That’s a question raised by recent research that suggests significant yield damage might be occurring in the subsoil, where compaction may be spreading wider than the direct contact of wheels and tracks.

For subsoil impact, axle load is key, and that has been getting heavier and heavier over time. Wider tires and less pounds per sq. inch don’t necessarily reduce the impact to the subsoil zone.

Gurr, a keen student of compaction science, doesn’t think there’s as much risk of subsoil compaction as the research suggests, at least not in the black soil prairie conditions he has seen. It could be a yield-reducing factor, he acknowledged, but he said he believes the overwhelming impact occurs in the first few inches of soil from direct rubber-to-dirt contact.

“I don’t think it’s having a profound effect,” said Gurr.

He and his neighbours seem to be achieving increasingly larger crops and they aren’t seeing the subsoil impact. He’d need to see more Western Canada-focused research before he’d see it as a primary problem.

Most research he’s seen shows that heavy equipment poses a risk of subsoil impact, but the degree of damage is hard to measure.

However, the research does underline the value of compaction-reduction actions. In wet springs compaction can be a major problem when high pounds per sq. inch wheels hit wet soils and crush out the air pockets. That sort of field traffic leaves ruts that must be worked down later and the soil can take years to recover from the crushing.

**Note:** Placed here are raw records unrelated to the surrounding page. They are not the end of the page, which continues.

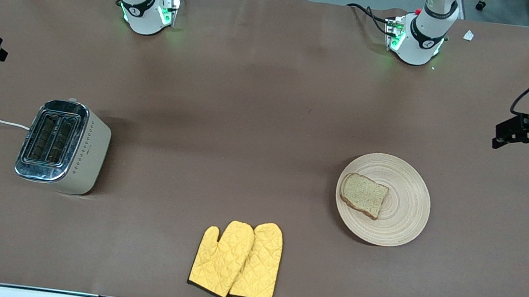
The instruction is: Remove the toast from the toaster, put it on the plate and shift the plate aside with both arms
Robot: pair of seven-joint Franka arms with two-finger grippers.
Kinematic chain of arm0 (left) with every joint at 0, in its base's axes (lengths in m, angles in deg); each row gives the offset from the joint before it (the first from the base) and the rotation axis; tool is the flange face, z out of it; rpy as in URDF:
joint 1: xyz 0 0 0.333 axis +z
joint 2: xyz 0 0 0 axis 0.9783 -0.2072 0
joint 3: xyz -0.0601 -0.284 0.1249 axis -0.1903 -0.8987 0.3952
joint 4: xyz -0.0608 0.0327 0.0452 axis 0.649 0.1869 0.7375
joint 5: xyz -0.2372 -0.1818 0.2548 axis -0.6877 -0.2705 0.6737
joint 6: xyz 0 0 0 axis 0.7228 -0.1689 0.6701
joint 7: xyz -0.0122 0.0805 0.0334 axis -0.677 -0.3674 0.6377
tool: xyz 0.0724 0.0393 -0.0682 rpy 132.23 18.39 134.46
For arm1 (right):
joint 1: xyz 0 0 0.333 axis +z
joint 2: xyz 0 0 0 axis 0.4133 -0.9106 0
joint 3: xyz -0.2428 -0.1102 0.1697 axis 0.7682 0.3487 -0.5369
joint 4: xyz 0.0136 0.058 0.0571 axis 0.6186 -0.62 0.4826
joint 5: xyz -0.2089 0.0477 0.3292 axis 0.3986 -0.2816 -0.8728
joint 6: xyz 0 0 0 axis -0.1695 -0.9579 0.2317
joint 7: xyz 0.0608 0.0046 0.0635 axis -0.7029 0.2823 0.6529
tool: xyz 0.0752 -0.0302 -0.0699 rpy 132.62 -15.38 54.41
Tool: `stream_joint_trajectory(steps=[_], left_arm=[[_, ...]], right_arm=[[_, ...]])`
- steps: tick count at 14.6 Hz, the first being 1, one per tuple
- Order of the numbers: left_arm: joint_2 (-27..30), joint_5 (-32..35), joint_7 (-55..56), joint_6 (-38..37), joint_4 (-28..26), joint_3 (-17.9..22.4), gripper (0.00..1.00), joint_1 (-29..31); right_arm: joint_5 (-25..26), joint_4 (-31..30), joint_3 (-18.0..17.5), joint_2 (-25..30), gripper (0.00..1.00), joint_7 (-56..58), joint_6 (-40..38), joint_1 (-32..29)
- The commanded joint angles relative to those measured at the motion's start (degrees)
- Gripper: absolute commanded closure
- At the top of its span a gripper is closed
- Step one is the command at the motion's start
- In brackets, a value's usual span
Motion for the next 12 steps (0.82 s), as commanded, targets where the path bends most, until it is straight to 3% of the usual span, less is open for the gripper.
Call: stream_joint_trajectory(steps=[1,5,12], left_arm=[[9.19,0.64,0.53,5.76,-12.12,2.19,0.00,-2.71],[9.29,0.90,0.11,5.42,-11.79,8.34,0.00,-8.07],[5.87,0.90,0.45,2.35,-6.61,8.09,0.00,-8.08]], right_arm=[[-0.36,0.81,-0.23,-0.24,0.00,-1.08,-0.56,-0.17],[-0.36,0.81,-0.23,-0.24,0.00,-1.08,-0.56,-0.17],[-0.36,0.81,-0.23,-0.24,0.00,-1.08,-0.56,-0.26]])
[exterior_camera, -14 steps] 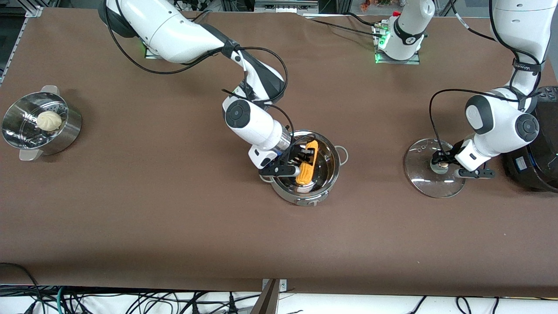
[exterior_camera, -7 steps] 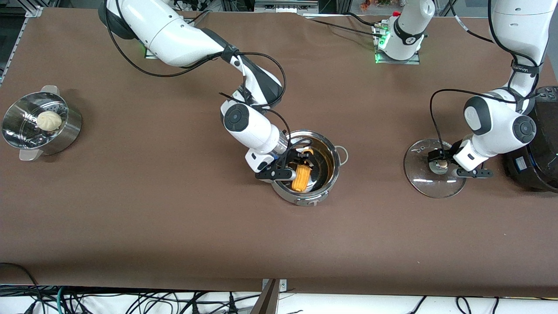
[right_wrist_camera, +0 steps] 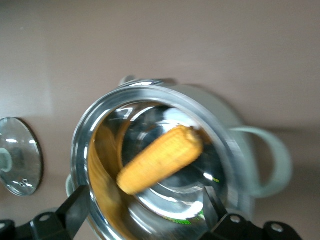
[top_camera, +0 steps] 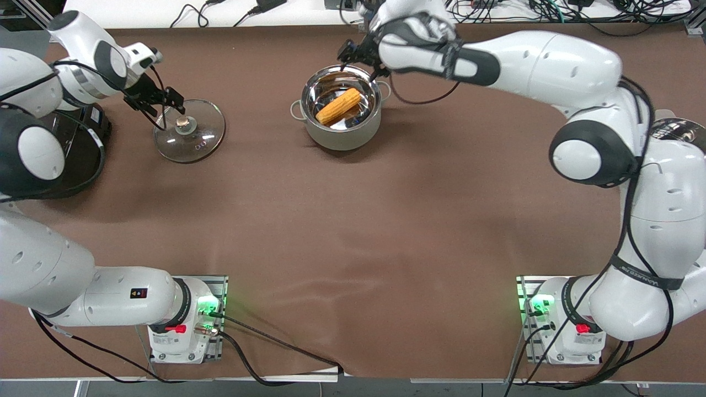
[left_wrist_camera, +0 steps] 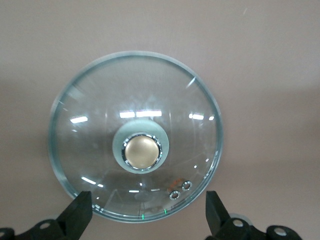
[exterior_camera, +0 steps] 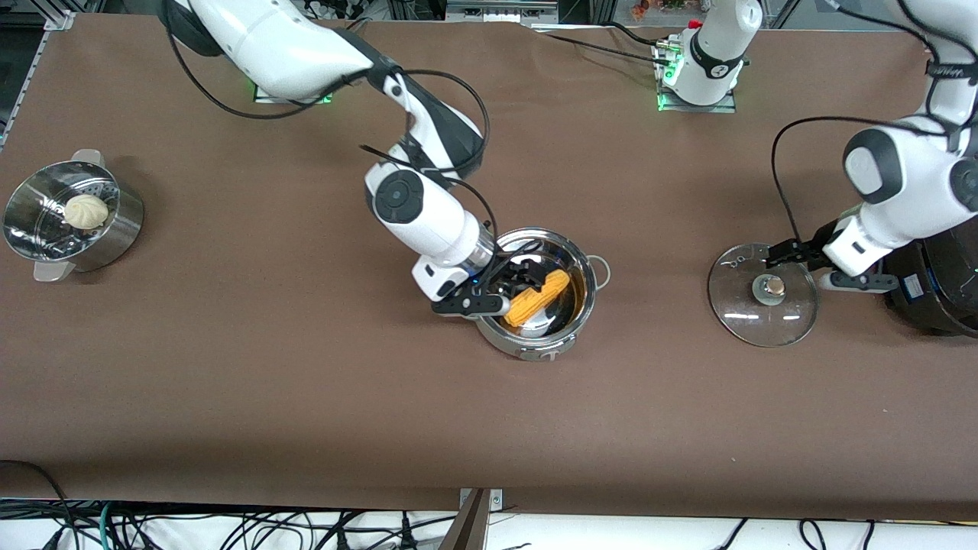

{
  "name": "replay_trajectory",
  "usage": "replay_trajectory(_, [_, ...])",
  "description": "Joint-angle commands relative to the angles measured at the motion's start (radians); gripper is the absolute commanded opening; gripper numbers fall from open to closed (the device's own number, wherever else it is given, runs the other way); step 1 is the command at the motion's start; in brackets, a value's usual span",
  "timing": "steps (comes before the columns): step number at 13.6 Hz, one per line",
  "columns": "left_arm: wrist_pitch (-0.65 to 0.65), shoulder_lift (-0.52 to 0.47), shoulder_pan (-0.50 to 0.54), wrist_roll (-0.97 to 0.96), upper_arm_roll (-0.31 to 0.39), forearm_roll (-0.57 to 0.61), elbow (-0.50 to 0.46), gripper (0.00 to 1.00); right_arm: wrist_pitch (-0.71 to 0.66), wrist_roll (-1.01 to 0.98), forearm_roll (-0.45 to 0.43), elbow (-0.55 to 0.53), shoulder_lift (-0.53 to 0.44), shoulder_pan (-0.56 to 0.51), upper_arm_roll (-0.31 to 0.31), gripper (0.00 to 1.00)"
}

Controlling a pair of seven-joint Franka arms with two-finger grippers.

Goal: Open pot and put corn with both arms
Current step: 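Open both grippers, releasing the corn and the lid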

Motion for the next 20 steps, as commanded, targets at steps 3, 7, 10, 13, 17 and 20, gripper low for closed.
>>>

Gurr said he’s glad he restricts his equipment to the same tramlines. His equipment is designed so everything can follow the same tracks, which requires planning to work out multiples of 40-foot widths, and his grain carts follow a set path on each field.

It takes a lot of effort to embrace CTF, but avoiding compaction is a worthwhile long-term investment.

“I would never go away from CTF,” said Gurr.

“Once you’re set up for it, it just makes perfect sense.”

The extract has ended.